◆ The task ◆
From the first line of the data below, copy each line up to the one containing "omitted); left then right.", and include that line too.

◆ Supplied material ◆
----------------------------------------

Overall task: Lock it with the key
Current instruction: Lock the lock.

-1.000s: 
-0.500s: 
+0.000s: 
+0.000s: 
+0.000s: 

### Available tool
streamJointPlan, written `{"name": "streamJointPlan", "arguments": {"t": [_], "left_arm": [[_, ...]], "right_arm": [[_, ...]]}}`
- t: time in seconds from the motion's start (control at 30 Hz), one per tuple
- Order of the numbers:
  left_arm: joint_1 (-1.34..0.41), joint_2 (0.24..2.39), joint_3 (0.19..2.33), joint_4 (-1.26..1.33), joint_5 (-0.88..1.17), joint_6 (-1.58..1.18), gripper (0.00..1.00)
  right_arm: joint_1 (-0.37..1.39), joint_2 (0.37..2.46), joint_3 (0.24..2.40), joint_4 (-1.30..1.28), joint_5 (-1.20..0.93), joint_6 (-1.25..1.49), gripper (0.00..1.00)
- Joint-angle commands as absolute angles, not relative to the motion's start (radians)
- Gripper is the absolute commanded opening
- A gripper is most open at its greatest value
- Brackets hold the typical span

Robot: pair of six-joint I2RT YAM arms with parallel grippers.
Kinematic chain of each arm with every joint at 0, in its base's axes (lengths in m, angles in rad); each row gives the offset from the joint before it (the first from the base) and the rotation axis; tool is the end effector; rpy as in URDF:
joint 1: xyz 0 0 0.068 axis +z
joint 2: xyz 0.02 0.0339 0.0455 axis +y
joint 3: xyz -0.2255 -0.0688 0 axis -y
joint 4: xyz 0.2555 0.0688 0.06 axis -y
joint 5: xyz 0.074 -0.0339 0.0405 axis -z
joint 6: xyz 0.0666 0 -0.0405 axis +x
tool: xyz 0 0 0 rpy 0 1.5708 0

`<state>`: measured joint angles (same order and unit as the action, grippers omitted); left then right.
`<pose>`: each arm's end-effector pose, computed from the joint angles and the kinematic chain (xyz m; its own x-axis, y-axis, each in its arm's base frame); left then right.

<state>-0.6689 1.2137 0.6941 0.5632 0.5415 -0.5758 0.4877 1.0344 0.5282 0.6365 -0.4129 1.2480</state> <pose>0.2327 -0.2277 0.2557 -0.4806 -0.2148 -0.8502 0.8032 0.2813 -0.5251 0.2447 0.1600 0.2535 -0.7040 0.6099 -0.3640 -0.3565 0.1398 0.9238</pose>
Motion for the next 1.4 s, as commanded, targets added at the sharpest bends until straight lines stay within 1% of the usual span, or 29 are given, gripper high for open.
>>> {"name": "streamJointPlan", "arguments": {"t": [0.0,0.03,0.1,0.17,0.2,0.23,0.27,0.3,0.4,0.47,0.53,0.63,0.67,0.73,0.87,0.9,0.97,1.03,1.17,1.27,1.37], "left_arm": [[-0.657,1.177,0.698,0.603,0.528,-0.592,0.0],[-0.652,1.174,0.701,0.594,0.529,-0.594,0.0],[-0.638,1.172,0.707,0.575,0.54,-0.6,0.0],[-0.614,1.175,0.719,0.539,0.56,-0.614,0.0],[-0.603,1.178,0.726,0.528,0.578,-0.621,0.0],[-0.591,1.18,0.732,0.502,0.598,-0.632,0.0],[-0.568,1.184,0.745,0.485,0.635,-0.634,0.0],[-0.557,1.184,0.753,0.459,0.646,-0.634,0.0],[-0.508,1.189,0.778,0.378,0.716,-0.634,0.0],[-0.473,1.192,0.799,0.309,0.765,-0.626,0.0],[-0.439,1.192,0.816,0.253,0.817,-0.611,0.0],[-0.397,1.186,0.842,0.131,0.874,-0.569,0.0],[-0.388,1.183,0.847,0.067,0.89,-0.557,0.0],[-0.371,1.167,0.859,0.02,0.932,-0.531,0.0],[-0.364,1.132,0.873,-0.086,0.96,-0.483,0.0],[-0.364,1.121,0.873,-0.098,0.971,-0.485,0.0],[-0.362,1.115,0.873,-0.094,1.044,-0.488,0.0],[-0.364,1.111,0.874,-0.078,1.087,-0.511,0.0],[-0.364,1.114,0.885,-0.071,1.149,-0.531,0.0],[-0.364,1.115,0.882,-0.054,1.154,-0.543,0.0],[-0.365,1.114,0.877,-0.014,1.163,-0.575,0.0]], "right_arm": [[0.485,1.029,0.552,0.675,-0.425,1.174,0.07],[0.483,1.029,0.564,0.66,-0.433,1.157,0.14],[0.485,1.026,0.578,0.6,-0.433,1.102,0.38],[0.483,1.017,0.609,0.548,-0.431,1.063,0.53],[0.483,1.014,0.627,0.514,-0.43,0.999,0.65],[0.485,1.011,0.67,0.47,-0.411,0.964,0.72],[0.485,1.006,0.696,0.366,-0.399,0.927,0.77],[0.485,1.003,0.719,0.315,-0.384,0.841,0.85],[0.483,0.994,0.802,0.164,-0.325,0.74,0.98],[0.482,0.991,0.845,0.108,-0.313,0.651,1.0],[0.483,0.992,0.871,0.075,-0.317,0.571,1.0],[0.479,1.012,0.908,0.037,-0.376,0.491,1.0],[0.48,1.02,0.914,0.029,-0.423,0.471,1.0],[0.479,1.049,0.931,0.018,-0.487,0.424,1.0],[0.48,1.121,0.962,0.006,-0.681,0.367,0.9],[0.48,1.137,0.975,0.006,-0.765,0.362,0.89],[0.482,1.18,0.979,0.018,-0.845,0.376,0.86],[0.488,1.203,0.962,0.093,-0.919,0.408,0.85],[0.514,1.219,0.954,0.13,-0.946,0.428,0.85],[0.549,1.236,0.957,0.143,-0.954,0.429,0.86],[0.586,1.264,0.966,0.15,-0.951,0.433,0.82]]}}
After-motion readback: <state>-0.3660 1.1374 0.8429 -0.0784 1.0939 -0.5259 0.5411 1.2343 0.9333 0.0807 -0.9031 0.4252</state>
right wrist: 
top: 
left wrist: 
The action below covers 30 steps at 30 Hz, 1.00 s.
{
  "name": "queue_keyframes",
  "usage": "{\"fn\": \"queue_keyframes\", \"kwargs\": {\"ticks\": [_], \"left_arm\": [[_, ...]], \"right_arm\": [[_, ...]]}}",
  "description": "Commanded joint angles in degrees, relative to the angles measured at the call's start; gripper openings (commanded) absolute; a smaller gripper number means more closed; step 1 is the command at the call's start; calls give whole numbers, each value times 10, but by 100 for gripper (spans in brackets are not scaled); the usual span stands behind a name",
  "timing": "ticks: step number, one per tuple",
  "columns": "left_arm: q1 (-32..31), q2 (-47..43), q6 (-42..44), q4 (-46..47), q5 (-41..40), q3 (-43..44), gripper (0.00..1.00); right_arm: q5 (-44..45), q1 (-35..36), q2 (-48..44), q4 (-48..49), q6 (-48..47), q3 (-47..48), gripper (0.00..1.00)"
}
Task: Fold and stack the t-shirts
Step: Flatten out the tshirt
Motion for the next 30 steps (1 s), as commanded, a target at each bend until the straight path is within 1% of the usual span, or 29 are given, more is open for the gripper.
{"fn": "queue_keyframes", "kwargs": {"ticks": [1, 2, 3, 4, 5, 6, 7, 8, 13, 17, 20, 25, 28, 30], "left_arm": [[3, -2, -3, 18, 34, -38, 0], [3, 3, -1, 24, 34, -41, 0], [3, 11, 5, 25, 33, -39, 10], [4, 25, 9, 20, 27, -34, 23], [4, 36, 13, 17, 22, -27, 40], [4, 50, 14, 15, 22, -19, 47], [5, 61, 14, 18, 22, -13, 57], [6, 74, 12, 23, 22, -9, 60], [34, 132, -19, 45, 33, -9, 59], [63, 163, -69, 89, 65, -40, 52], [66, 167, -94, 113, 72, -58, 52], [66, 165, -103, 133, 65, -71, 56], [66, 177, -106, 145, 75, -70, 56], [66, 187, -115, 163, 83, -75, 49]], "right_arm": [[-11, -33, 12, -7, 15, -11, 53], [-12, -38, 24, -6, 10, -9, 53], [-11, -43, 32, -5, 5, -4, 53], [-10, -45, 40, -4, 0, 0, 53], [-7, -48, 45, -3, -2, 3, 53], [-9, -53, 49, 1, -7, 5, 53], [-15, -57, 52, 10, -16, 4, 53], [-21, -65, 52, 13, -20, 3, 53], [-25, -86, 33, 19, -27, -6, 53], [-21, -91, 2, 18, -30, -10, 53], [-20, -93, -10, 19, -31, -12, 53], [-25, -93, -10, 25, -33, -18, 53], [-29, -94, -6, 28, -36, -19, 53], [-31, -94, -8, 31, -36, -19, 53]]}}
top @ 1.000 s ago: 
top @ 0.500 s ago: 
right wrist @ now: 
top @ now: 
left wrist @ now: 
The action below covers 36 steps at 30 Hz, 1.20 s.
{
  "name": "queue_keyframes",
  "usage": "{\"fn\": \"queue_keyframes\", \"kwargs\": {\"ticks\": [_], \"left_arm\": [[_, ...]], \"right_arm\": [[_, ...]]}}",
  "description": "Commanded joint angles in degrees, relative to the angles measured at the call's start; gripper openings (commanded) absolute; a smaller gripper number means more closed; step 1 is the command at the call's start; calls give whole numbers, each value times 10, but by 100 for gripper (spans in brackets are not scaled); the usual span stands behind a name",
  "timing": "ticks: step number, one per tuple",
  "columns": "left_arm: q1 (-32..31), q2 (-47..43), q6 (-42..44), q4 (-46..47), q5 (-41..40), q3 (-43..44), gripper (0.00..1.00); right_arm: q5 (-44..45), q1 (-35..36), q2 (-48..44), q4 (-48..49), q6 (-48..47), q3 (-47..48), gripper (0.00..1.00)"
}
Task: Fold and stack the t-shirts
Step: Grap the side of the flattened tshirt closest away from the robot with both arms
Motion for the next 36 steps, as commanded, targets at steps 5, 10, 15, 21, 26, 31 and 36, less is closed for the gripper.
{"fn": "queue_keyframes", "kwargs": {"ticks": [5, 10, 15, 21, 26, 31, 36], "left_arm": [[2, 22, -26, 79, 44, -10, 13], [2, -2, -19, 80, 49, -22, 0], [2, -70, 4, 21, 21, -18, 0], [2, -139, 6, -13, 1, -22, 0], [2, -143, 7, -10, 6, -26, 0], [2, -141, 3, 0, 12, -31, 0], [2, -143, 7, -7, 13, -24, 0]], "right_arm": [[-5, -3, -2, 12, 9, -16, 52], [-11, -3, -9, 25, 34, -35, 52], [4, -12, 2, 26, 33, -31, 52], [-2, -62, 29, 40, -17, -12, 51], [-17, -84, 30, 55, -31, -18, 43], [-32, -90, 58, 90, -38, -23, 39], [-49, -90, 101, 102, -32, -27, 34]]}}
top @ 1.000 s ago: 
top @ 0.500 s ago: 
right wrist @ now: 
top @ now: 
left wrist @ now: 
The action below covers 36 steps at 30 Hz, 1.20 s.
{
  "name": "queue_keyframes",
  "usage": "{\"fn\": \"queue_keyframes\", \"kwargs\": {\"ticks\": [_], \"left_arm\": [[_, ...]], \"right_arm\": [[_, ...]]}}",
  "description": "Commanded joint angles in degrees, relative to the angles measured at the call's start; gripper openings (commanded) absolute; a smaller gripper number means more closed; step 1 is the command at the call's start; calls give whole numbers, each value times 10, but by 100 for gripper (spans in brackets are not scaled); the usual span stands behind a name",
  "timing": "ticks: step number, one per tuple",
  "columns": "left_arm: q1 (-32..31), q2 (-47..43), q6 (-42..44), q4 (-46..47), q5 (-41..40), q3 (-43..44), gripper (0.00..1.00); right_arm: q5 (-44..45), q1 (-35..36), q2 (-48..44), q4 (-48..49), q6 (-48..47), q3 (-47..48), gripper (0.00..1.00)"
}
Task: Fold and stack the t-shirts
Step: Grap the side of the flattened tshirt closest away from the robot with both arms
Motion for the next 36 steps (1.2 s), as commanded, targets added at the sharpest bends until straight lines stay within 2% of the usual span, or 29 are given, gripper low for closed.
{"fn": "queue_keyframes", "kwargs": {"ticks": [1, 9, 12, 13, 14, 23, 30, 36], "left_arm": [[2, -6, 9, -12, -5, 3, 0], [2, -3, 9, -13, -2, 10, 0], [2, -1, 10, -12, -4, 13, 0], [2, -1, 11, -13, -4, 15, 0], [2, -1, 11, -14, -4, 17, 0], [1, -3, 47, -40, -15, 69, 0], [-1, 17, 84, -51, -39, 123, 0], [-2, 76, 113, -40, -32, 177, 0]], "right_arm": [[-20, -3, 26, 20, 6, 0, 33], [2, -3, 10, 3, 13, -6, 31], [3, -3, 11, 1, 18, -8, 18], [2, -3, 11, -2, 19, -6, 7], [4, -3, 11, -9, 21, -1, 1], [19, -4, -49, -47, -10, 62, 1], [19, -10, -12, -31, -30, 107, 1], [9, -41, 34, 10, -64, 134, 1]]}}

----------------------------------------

◆ Answer ◆
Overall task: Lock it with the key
Current instruction: Lock the lock.

-1.000s: 
-0.500s: 
+0.000s: 
+0.000s: 
+0.000s: 

### Available tool
streamJointPlan, written `{"name": "streamJointPlan", "arguments": {"t": [_], "left_arm": [[_, ...]], "right_arm": [[_, ...]]}}`
- t: time in seconds from the motion's start (control at 30 Hz), one per tuple
- Order of the numbers:
  left_arm: joint_1 (-1.34..0.41), joint_2 (0.24..2.39), joint_3 (0.19..2.33), joint_4 (-1.26..1.33), joint_5 (-0.88..1.17), joint_6 (-1.58..1.18), gripper (0.00..1.00)
  right_arm: joint_1 (-0.37..1.39), joint_2 (0.37..2.46), joint_3 (0.24..2.40), joint_4 (-1.30..1.28), joint_5 (-1.20..0.93), joint_6 (-1.25..1.49), gripper (0.00..1.00)
- Joint-angle commands as absolute angles, not relative to the motion's start (radians)
- Gripper is the absolute commanded opening
- A gripper is most open at its greatest value
- Brackets hold the typical span

Robot: pair of six-joint I2RT YAM arms with parallel grippers.
Kinematic chain of each arm with every joint at 0, in its base's axes (lengths in m, angles in rad); each row gives the offset from the joint before it (the first from the base) and the rotation axis; tool is the end effector; rpy as in URDF:
joint 1: xyz 0 0 0.068 axis +z
joint 2: xyz 0.02 0.0339 0.0455 axis +y
joint 3: xyz -0.2255 -0.0688 0 axis -y
joint 4: xyz 0.2555 0.0688 0.06 axis -y
joint 5: xyz 0.074 -0.0339 0.0405 axis -z
joint 6: xyz 0.0666 0 -0.0405 axis +x
tool: xyz 0 0 0 rpy 0 1.5708 0

`<state>`: measured joint angles (same order and unit as the action, grippers omitted); left then right.

This concludes the output.